The wish list is in fact as long as ever. It includes:

* An end to the chauvinism which seems to be guaranteeing the new England football coach, Sven Goran Eriksson, a hostile reception when he starts his attempt to repair the disastrous legacy of a series of native coaches, excluding only Bobby Robson, Terry Venables and Sir Alf Ramsey. This hope, however, does not begin to diminish the desire to see Venables continue to prove at Middlesbrough to even his most one-eyed tormentors that he remains head and shoulders above any other native claimant to Eriksson 's post.

* The sight of Mike Atherton taking it to the Aussies as relentlessly as he did to the West Indians and the Pakistanis, not to mention all those who so prematurely consigned him to oblivion when he finally decided that carrying the burden of the England captaincy had taken away his basic joy in playing cricket. England have been wonderfully buoyed by the chemistry of skipper Nasser Hussain and coach Duncan Fletcher, but if England have a ghost of a chance against the world champions Atherton will surely be the cornerstone of the challenge.

* Getting to Cheltenham on a day as crisp as the very best Burgundy and being reminded that saluting a great horse is never a hardship, not even when it is French.
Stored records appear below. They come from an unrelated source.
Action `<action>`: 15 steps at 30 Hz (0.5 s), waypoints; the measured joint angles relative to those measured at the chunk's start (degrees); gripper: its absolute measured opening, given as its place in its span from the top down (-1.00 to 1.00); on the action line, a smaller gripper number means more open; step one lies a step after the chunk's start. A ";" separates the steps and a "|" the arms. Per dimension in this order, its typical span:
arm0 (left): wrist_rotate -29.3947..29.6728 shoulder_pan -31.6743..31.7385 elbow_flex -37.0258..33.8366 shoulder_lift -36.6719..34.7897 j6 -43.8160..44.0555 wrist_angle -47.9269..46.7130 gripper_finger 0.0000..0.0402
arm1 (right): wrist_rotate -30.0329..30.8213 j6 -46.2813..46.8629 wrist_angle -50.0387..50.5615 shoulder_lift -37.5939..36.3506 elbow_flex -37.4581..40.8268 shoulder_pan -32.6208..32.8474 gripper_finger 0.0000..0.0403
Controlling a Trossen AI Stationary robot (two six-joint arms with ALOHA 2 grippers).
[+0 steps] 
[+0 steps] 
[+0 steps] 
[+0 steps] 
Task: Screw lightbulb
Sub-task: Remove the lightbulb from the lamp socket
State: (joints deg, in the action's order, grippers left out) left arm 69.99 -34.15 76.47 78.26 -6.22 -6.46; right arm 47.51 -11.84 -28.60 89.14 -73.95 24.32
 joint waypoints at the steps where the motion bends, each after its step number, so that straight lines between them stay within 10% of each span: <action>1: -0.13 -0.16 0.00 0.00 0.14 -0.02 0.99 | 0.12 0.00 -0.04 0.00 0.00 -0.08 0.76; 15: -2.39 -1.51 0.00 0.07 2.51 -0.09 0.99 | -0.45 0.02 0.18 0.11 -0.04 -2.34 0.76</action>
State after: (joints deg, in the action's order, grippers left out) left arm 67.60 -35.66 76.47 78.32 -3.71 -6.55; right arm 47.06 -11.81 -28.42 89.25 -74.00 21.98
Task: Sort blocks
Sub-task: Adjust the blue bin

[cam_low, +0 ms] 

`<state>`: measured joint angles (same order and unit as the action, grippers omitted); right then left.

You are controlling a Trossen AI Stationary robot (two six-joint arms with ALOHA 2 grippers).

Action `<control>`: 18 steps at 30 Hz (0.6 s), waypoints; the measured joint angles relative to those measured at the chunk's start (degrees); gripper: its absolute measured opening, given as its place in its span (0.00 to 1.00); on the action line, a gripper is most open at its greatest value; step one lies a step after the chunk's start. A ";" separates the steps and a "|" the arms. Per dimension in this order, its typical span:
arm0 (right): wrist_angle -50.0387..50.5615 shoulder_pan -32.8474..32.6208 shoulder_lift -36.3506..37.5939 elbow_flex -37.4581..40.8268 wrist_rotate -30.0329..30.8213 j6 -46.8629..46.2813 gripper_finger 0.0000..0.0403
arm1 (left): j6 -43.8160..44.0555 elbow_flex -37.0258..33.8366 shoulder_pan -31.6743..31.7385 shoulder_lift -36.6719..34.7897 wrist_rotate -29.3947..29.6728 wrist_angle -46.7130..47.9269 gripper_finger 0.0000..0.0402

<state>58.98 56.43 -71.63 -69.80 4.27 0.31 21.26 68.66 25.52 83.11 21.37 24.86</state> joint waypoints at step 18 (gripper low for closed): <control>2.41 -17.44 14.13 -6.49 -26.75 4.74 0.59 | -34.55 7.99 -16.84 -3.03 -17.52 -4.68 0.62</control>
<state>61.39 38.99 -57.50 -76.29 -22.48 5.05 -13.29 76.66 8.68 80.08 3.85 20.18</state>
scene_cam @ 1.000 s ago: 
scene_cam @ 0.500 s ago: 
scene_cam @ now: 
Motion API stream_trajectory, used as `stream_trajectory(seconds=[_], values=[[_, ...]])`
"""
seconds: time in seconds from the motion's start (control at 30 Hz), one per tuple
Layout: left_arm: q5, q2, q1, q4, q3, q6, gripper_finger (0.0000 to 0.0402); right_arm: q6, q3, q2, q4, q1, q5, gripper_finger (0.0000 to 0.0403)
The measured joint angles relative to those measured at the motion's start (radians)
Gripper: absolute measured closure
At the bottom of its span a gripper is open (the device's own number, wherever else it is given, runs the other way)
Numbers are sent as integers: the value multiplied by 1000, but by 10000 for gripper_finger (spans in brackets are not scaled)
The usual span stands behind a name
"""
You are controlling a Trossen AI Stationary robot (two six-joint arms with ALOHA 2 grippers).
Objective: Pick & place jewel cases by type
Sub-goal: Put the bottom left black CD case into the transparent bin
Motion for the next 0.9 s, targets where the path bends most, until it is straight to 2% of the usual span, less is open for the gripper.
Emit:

* Watching Tiger Woods perform the impossible, the Grand Slam of golf. If Nicklaus and Hogan couldn't do it, who can? Tiger Woods, that's who.

* Welcoming a proper evaluation of standards in the Premiership, which would involve some separation from the endless hype which presents the merely adequate as great and arguably one of the worst games ever played, Southampton against Spurs last week, as a "high tempo" contest. Sir Alex Ferguson says there are no easy games in the Premiership. He shouldn't believe all he reads and hears.

* Seeing the Ryder Cup restore itself to something that old Sam Ryder had in mind, a celebration of a great game rather than some cheap lusting after victory at any price. You could see the decline over the years. Worst was the redneck partiality of the crowd on Kiawah Island, when Corey Pavin wore a Desert Storm cap and Paul Azinger behaved like a refugee from a Bruce Willis movie. But then the crowds at the Belfry and Valderamma were less than angelic. At the Brookline Country Club in 1999 there was only one redemption : the behaviour of the late Payne Stewart. An eccentric, often showy character, Stewart was in a deeply reflective mood when he lingered at the clubhouse after his angry resistance to the baiting of Colin Montgomerie. "If it comes to this," he said, "well, it just ain't worth it."

* Having Lennox Lewis, an outstanding world heavyweight champion who oddly enough is criticised for the lack of a risk-taking killer instinct even by those who most vigourously ring their hands at the tragic plight of a Paul Ingle, get the chance to finally eject Mike Tyson from a ring he once distinguished in a troubling, stomach-churning way but then came to make nonsense of its best values. Plus, Naseem Hamed finally being required to treat an opponent, and the game in which he has waxed so rich, with some respect when he meets the Mexican Marco Antonio Barrera.

* And of course the big one. The most elusive of them all, that one day we might take every sporting triumph at face value; that a Tour de France or an Olympics doesn't inevitably produce as many questions as answers.

It shouldn't be so much to ask. Not if you say it quickly in your deckchair on some as yet unmapped atoll.